The agreement reached with Mirvac prevents details of Tinkler’s finances being made public during an open court hearing, which had been scheduled to begin in the New South Wales (NSW) state Supreme Court on Tuesday.
It follows a similar last minute settlement reached over a A$2 million debt owed by three other Tinkler firms - Tinkler Group Holdings, Hunter Ports and Bolkm - to mining services company Sedgman shortly before a scheduled hearing in the Queensland Supreme Court.
A lawyer for Mirvac, Ian Jackman, told the NSW court on Tuesday that the company would apply to the court for a sequestrator next week “in the event the expected settlement does not occur”.
Details of the agreement were private, but a source close to the negotiations told Reuters it would include interest payments and that Tinkler’s companies had agreed to pay court costs.
Mirvac took action after Ocean Street agreed to purchase a block of land in northern New South Wales as part of a rail corridor to a former steelworks site where Tinkler planned to build a coal-loader. Ocean Street failed to complete the purchase when the state government nixed the coal-loader project and missed a court-ordered deadline for payment on Sept. 1.

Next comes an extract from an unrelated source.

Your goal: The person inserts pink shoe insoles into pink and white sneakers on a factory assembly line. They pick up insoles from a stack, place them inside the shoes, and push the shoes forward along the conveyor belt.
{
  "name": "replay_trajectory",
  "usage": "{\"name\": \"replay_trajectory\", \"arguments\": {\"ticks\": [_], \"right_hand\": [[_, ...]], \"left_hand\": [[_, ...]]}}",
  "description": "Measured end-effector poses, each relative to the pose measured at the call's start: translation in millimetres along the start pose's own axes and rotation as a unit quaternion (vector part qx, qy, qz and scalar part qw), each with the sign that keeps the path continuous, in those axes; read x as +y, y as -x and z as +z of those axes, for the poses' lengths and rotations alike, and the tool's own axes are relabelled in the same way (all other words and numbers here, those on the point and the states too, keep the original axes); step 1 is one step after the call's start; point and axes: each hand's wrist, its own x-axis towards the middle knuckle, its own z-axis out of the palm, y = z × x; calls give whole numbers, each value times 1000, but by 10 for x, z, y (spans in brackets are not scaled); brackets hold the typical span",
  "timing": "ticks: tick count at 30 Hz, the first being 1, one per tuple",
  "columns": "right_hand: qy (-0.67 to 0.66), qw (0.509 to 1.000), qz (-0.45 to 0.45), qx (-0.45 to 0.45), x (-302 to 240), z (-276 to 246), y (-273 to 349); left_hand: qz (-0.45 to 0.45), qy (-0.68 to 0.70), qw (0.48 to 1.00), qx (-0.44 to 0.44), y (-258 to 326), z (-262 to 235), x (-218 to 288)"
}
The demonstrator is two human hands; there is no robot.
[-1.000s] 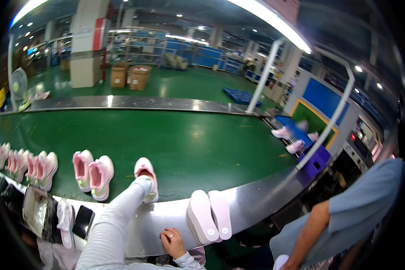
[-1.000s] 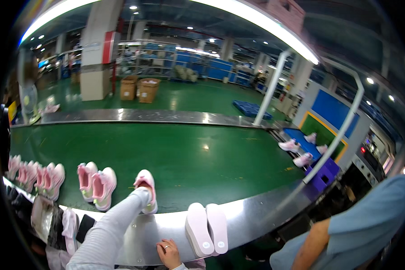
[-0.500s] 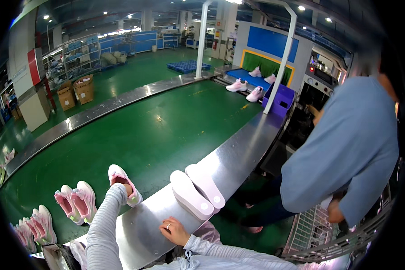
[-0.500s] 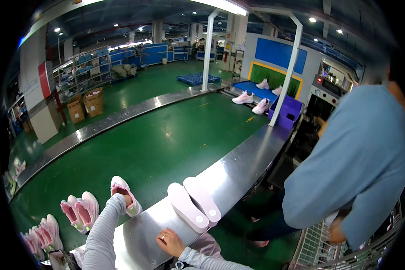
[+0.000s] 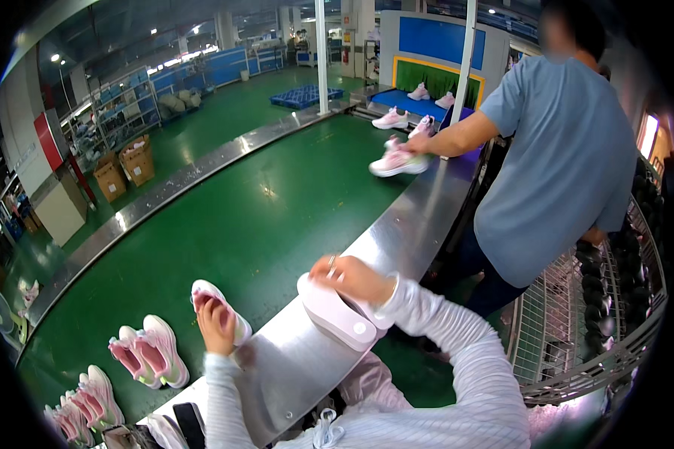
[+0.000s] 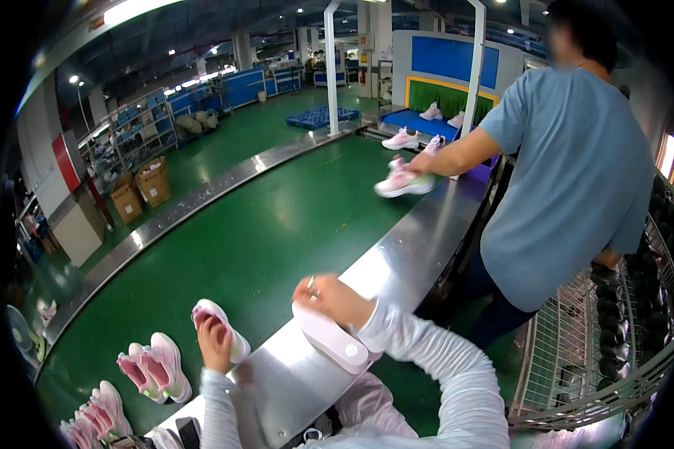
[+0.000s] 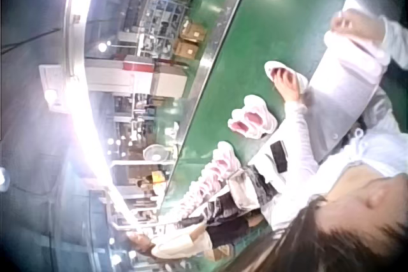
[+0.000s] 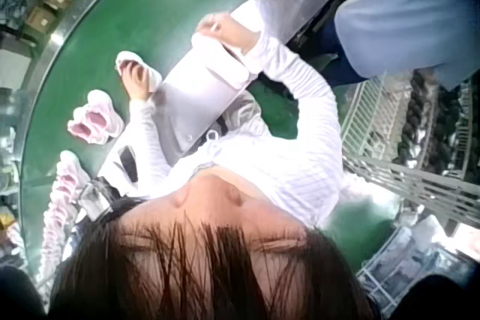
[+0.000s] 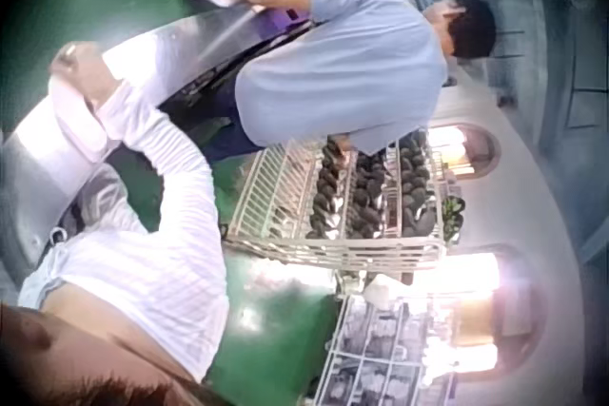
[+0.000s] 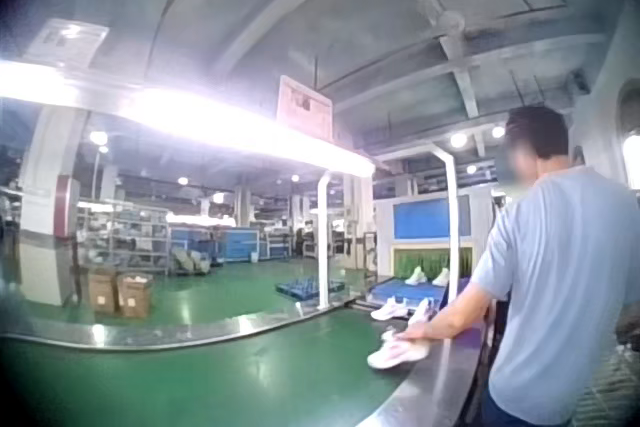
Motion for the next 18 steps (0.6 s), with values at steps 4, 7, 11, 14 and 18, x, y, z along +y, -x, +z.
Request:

In other upcoming cases, coal miner Blackwood Resources is seeking to wind up another Tinkler company, Mulsanne Resources, over A$24 million it says it is owed in a share deal.
Hamish Collins, a former CEO of Aston Resources, is suing the company for A$157.4 million after alleging Tinkler reneged on a promise to hand over the equivalent of 5 percent of the value of the company’s main mining assets.
The lawsuit was before Aston’s takeover by Whitehaven and Collins’ lawyers have said they will pursue Whitehaven.